BEGIN

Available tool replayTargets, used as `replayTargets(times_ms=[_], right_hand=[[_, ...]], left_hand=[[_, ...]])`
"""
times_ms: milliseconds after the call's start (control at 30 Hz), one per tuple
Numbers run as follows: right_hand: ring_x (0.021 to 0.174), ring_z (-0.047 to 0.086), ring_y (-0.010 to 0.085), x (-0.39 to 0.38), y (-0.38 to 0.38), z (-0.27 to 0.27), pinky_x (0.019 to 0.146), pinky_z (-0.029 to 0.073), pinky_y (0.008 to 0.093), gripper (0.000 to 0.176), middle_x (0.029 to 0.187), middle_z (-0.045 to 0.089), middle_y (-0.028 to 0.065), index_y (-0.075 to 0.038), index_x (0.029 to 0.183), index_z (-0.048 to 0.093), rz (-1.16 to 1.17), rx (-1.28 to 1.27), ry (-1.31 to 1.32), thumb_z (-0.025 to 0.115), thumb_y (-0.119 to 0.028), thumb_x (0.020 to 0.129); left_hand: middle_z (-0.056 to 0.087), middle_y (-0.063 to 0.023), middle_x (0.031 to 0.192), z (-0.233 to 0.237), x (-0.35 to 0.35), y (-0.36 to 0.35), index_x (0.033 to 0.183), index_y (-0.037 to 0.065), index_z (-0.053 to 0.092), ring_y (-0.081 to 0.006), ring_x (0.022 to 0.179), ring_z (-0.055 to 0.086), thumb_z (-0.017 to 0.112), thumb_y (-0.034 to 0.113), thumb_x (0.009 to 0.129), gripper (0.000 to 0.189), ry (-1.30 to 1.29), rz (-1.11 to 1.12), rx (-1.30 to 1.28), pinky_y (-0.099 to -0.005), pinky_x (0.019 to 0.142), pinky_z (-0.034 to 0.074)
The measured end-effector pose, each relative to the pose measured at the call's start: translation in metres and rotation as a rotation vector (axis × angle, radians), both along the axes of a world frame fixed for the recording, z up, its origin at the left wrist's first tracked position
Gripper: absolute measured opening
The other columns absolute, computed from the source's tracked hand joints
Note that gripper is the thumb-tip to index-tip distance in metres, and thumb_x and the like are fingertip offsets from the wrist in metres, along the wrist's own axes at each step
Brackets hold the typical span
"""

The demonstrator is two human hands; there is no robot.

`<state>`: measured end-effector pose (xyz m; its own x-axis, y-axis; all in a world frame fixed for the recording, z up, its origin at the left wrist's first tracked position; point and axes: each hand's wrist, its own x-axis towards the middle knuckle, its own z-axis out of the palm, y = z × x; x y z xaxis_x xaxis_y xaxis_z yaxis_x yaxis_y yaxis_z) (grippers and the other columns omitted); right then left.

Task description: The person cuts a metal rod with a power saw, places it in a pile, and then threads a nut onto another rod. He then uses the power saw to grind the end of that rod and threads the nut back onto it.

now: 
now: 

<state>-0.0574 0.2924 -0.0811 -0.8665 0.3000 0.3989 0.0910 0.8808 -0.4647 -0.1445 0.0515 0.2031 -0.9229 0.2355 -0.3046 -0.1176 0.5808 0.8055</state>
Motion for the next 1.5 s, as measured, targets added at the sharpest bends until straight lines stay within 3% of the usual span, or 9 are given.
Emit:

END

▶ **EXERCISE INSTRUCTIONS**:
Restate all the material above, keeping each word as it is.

▶ **TASK RESULT**:
Available tool replayTargets, used as `replayTargets(times_ms=[_], right_hand=[[_, ...]], left_hand=[[_, ...]])`
"""
times_ms: milliseconds after the call's start (control at 30 Hz), one per tuple
Numbers run as follows: right_hand: ring_x (0.021 to 0.174), ring_z (-0.047 to 0.086), ring_y (-0.010 to 0.085), x (-0.39 to 0.38), y (-0.38 to 0.38), z (-0.27 to 0.27), pinky_x (0.019 to 0.146), pinky_z (-0.029 to 0.073), pinky_y (0.008 to 0.093), gripper (0.000 to 0.176), middle_x (0.029 to 0.187), middle_z (-0.045 to 0.089), middle_y (-0.028 to 0.065), index_y (-0.075 to 0.038), index_x (0.029 to 0.183), index_z (-0.048 to 0.093), rz (-1.16 to 1.17), rx (-1.28 to 1.27), ry (-1.31 to 1.32), thumb_z (-0.025 to 0.115), thumb_y (-0.119 to 0.028), thumb_x (0.020 to 0.129); left_hand: middle_z (-0.056 to 0.087), middle_y (-0.063 to 0.023), middle_x (0.031 to 0.192), z (-0.233 to 0.237), x (-0.35 to 0.35), y (-0.36 to 0.35), index_x (0.033 to 0.183), index_y (-0.037 to 0.065), index_z (-0.053 to 0.092), ring_y (-0.081 to 0.006), ring_x (0.022 to 0.179), ring_z (-0.055 to 0.086), thumb_z (-0.017 to 0.112), thumb_y (-0.034 to 0.113), thumb_x (0.009 to 0.129), gripper (0.000 to 0.189), ry (-1.30 to 1.29), rz (-1.11 to 1.12), rx (-1.30 to 1.28), pinky_y (-0.099 to -0.005), pinky_x (0.019 to 0.142), pinky_z (-0.034 to 0.074)
The measured end-effector pose, each relative to the pose measured at the call's start: translation in metres and rotation as a rotation vector (axis × angle, radians), both along the axes of a world frame fixed for the recording, z up, its origin at the left wrist's first tracked position
Gripper: absolute measured opening
The other columns absolute, computed from the source's tracked hand joints
Note that gripper is the thumb-tip to index-tip distance in metres, and thumb_x and the like are fingertip offsets from the wrist in metres, along the wrist's own axes at each step
Brackets hold the typical span
"""

The demonstrator is two human hands; there is no robot.

`<state>`: measured end-effector pose (xyz m; its own x-axis, y-axis; all in a world frame fixed for the recording, z up, its origin at the left wrist's first tracked position; point and axes: each hand's wrist, its own x-axis towards the middle knuckle, its own z-axis out of the palm, y = z × x; x y z xaxis_x xaxis_y xaxis_z yaxis_x yaxis_y yaxis_z) (grippers and the other columns omitted); right then left.

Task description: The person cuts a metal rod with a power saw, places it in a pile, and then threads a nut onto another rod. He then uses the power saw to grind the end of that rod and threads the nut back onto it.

now: 
now: 

<state>-0.0574 0.2924 -0.0811 -0.8665 0.3000 0.3989 0.0910 0.8808 -0.4647 -0.1445 0.0515 0.2031 -0.9229 0.2355 -0.3046 -0.1176 0.5808 0.8055</state>
Motion for the next 1.5 s, as measured, targets added at the sharpest bends until straight lines stay within 3% of the usual span, or 9 are given.
Emit:

No further answer is required.